Exercise brief>
Return verbatim every line from the first line of the data below to the line that contains "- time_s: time", inclusive, and no further.

--

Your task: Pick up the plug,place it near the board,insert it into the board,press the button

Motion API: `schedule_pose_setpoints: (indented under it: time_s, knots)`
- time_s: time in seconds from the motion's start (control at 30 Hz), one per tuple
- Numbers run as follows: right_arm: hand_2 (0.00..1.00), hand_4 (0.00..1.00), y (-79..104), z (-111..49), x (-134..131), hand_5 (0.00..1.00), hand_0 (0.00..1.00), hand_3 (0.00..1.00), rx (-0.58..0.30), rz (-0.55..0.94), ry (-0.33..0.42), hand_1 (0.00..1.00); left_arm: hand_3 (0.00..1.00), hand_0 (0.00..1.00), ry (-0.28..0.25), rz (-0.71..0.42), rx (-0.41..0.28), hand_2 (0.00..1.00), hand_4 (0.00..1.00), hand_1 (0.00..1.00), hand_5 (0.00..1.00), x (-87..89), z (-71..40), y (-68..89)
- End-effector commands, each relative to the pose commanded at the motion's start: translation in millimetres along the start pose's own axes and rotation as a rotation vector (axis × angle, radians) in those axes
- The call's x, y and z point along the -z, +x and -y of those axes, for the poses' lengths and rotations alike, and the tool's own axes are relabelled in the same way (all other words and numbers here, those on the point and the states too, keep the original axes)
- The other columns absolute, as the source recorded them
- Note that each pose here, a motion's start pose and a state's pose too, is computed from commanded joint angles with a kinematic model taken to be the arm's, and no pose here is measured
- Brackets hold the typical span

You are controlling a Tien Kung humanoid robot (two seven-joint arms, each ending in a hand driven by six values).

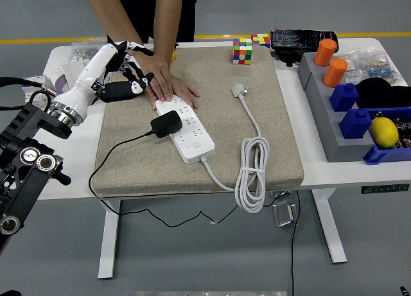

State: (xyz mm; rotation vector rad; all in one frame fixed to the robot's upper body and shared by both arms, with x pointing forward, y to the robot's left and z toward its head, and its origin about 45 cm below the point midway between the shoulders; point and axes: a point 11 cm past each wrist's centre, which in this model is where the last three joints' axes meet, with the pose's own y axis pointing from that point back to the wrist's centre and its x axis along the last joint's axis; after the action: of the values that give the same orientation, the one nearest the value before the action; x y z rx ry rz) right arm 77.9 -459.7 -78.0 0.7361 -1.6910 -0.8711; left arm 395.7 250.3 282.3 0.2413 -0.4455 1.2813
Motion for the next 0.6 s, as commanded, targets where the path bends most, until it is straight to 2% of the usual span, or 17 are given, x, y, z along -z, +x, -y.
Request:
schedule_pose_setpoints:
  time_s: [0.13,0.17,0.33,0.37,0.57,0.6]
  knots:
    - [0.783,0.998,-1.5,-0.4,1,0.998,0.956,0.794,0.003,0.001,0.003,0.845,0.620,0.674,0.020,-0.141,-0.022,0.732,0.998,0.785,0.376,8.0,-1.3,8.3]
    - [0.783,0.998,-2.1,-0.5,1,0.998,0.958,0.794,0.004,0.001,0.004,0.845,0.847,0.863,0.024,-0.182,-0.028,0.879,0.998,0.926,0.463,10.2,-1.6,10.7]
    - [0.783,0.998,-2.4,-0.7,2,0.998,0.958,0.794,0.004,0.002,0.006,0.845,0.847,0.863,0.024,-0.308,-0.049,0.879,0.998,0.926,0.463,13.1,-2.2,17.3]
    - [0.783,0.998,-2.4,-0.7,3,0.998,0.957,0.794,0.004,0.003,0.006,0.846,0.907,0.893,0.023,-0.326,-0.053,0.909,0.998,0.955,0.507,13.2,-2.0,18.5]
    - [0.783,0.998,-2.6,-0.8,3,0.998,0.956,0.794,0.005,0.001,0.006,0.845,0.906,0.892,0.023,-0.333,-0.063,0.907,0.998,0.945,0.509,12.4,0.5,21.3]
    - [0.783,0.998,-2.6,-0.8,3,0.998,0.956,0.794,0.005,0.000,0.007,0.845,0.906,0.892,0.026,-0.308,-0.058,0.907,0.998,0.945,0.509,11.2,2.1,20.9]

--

Task output>
Your task: Pick up the plug,place it near the board,insert it into the board,press the button

Motion API: `schedule_pose_setpoints: (indented under it: time_s, knots)`
- time_s: time in seconds from the motion's start (control at 30 Hz), one per tuple

That finishes the exercise.